Most family doctors unaware of centralized intake services available in Toronto

By: Jennifer Stranges

What good are Ontario's many health services if patients get lost in a maze of telephone numbers and waiting lists trying to access them? That was the dilemma the Toronto health region began tackling ten years ago, when it started introducing centralized intake services to act as a single point of entry for patients or doctors navigating Ontario's complex healthcare system. A patient could call one of several centralized access lines to find a service that meets their needs, such as programs for senior's supports, mental health and addictions, or diabetes services. Or, their family doctor can use it to refer them to that service.

Now a new study is exploring how well it works.

The study, published in Healthcare Policy, looked at how often family doctors are using central intake services and also whether family doctors were more likely to be aware of the program if they worked in an inter-professional team setting like a Family Health Team or Community Health Centre.

The study, which surveyed nearly 250 primary care physicians in Toronto, found that most family doctors are not aware of the centralized intake services available in the city. This creates a barrier between patients and the help they need. We spoke with Dr. Tara Kiran, family physician at St. Michael's Hospital Academic Family Health Team of Unity Health Toronto and lead author of the study, about how the findings could improve in the system.

What were some the study's key findings?

We found that most family doctors were not aware of the centralized intake services available in Toronto, particularly those targeted to support patients with mental health and addictions. But doctors did know about some of the specific services available.

Importantly, we found that awareness of community support services was more than twice as high among family doctors practicing in team-based models.

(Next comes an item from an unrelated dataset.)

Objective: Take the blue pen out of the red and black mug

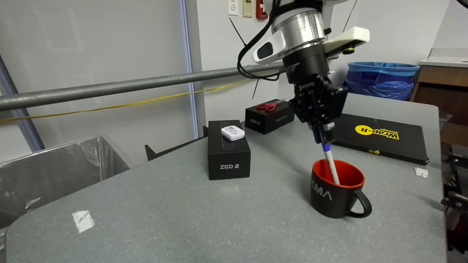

What is the significance of family physicians lacking an awareness of centralized intake services?

Family doctors play an important role in care coordination – ensuring that their patients are able to access the services they need and supporting their patients to navigate through what is at times a complicated and confusing system. But family doctors can only do this role well if they are aware of the supports and services that are available to patients in their community and how to access them.

As a family doctor, I can say first-hand that staying on top of that information can be pretty tricky as there are so many services out there, each has unique criteria, the information is always changing and there isn't one place where you can easily find the information you need quickly. I'm lucky to work in a team-setting myself and often rely on our social worker to help the patient and I figure out what service we should access.

What do the findings reflect about the health care system currently?

First, our findings show that current efforts to make it easier for family doctors to refer their patients to community support services are not working. We need new strategies to make it easier for patients and family doctors to navigate a complex system. Ideas include integrating service directories into the electronic medical record and directly advertising services to patients and enabling patient self-referral.

Second, our findings suggest that patients who are not part of team-based models are doubly disadvantaged. Not only do they not have direct access to a social worker or other member of the extended healthcare team, but their physicians are less likely to know about available community services. Government has halted expansion of team-based primary care models and many regions have tried to address inequities in access to teams by introducing community supports that are available to all patients, regardless of whether they attend a team-based practice. But our study suggests that approach will not level the playing field and instead can exacerbate inequities because patients of teams are more likely to have providers who know about the services.

How can the findings influence improvements in the system?

Our findings have important implications for Ontario Health Teams (OHTs). These new teams are supposed to help patients seamlessly navigate through the healthcare system. But for that to happen, OHTs will need to work closely with family physicians and patients to design solutions that work – so that providers and patients know what services are available and how to access them.